When it comes to trading and investing, knowing what strategy to use when is often half the battle.
Take a look at Merck & Company (NYSE:MRK) in Figures 1 and 2. As you can see, following the recent rally MRK is once again “bumping its head” on a familiar resistance area between roughly $56 and $61.
Figure 1 – MRK Weekly (Courtesy AIQ TradingExpert)
Figure 2: (Courtesy AIQ TradingExpert)
Now different traders may look at these charts and have different reactions. Some might say “it’s time to sell” or possibly even say “it’s time to sell short”. On the other hand others may look at this and say “gee, if it can just break through resistance it could run to a much higher level.”

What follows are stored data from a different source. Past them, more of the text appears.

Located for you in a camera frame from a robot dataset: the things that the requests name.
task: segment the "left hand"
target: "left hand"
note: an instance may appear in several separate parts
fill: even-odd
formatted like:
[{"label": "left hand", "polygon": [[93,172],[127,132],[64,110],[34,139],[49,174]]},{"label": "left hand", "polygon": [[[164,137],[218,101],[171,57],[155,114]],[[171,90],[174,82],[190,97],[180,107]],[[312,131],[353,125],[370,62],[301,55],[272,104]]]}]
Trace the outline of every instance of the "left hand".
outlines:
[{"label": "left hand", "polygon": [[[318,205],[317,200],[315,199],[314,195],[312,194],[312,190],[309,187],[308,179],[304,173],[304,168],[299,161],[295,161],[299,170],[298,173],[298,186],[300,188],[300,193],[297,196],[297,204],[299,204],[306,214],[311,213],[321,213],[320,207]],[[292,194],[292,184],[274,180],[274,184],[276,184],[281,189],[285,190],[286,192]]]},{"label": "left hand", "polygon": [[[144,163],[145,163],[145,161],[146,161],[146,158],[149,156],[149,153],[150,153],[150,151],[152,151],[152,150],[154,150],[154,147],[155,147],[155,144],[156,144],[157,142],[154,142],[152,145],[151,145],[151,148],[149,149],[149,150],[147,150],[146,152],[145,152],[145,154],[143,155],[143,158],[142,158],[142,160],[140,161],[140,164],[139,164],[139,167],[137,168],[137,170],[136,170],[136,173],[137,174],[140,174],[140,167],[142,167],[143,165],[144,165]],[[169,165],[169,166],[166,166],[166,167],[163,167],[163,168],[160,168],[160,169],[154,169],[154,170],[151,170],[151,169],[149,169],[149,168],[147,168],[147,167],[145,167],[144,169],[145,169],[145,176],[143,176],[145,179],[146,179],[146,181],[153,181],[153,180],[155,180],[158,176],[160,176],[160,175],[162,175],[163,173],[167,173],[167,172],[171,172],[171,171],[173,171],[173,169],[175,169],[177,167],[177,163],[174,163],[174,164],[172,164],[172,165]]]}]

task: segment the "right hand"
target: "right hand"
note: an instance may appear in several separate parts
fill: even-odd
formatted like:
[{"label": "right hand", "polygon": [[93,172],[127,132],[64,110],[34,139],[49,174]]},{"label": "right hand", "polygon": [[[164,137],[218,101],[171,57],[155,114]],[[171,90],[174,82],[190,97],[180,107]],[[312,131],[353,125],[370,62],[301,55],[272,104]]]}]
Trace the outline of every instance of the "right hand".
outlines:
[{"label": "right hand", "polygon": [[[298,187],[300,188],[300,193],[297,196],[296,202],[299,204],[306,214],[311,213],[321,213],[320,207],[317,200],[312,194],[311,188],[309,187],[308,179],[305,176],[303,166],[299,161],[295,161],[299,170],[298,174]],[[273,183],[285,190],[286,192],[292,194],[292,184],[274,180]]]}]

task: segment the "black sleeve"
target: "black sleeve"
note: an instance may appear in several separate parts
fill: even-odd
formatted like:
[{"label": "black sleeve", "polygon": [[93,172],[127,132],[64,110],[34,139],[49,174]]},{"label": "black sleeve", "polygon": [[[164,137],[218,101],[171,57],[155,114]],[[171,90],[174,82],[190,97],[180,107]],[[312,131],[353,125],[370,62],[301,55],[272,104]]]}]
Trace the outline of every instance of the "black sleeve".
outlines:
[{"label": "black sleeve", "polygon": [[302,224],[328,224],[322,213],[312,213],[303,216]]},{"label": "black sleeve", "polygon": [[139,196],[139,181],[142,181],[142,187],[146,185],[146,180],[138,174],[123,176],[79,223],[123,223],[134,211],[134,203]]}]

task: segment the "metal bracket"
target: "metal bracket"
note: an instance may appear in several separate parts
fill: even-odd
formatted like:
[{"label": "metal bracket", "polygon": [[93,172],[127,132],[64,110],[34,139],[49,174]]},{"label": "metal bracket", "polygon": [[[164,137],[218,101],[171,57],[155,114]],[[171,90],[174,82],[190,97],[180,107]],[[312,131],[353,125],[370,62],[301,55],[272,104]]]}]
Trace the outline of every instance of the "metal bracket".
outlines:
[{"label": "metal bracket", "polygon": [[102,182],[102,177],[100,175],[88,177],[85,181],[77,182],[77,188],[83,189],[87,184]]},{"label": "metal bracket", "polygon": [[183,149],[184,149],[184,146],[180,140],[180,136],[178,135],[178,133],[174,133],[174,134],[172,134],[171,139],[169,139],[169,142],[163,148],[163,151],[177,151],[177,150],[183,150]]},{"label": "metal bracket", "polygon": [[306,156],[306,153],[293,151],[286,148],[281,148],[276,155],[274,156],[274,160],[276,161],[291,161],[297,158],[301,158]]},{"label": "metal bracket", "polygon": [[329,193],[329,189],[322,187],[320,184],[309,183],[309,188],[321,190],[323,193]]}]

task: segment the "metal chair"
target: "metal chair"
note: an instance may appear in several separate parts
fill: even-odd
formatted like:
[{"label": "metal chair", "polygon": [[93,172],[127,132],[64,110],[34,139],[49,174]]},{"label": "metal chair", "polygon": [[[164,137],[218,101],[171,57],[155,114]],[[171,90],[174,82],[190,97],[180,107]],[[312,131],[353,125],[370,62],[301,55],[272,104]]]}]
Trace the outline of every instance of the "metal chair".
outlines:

The other side of the equation involves asking how much money a trader is willing to risk in order to express that opinion. So for the sake of example (and as always, please remember that this is an example and not a recommendation) let’s say that a trader wants to establish a bullish position in case MRK does manage to breakout to the upside, but that he or she doesn’t wish to risk much money.
The Bull Call Backspread
The strategy we will use is an option strategy known most commonly as a “backspread”. This strategy involves selling a lower strike price call option and using some or all of the proceeds to buy 2 or higher strike price calls. In our example we also want to give MRK some time to work its way higher, so we will consider longer-term rather than shorter term options.
One other note regarding the backspread strategy. At the time the trade is entered, the lower the implied volatility for the options the better (after the position is entered, a rise in volatility can increase the profit potential and/or reduce the shorter-term risk, and vice versa). As you can see in Figure 3, the implied volatility for MRK options is not at “rock bottom” levels, but it has fallen back down to the low end of the historical range.
Figure 3: (Courtesy www.OptionsAnalysis.com)
The particulars of our example trade appear in Figure 4.
Figure 4: (Courtesy www.OptionsAnalysis.com)
Key things to note:
*There are 198 days left until option expiration
*The trade holds unlimited upside potential
*The maximum risk is -$826, however, that amount of loss would only be incurred if we are still holding this trade on October option expiration day AND MRK closes on that day at exactly $57.50. In other words, in order to negate that risk all we have to do is resolve to exit the trade prior to October expiration.
Figure 5 looks at the risk involved with this position.
Figure 5: (Courtesy www.OptionsAnalysis.com)
As you can see, if we resolve to exit the trade by 8/16 for example (the risk curve for this date is represented by the green line in Figures 5 and 6):
*This gives MRK over four months to make some kind of a move to the upside AND
*The worst case loss is approximately -$364 (this is approximate because a decline in volatility could result in a slightly larger loss and a rise in volatility could result in a slightly small loss).
Also note that we can give MRK a lot of room on the downside. A close look at the risk curve lines in Figure 5 reveal that as MRK price falls lower the dollar risk actual decreases. So if we use the recent low of $47.97 as a stop-loss point, by the time MRK falls to that price our risk is only approximately -$230 (again depending somewhat on any changes in volatility).
Now let’s consider the profit potential as displayed in Figure 6.
Figure 6: (Courtesy www.OptionsAnalysis.com)
As you can see in Figure 6 if MRK moves one standard deviation higher to roughly $64 a share the trade will generate a profit of approximately $1,050. And if MRK was able to break out above the 2015 high of $63.62 and rally two-standard deviations then profit potential soars to much higher levels.
Summary
The trade presented herein is an example of a call backspread with a reasonably good reward-to-risk profile – nothing more, nothing less. That being said please note that I am note “predicting” that MRK will in fact breakout to the upside. The 56 to 61 price range has been a rally killer on numerous occasions in the past and there is no reason to think it can’t be again. This is important to consider because the bottom line is that if the stock does not rally further to the upside this trade will lose money.
But not much. And that really is the point. This trade represents an example of one way to play a potential continuation for MRK while essentially only “risking a couple of bucks.” Like I said, knowing what strategy to use when is often half the battle.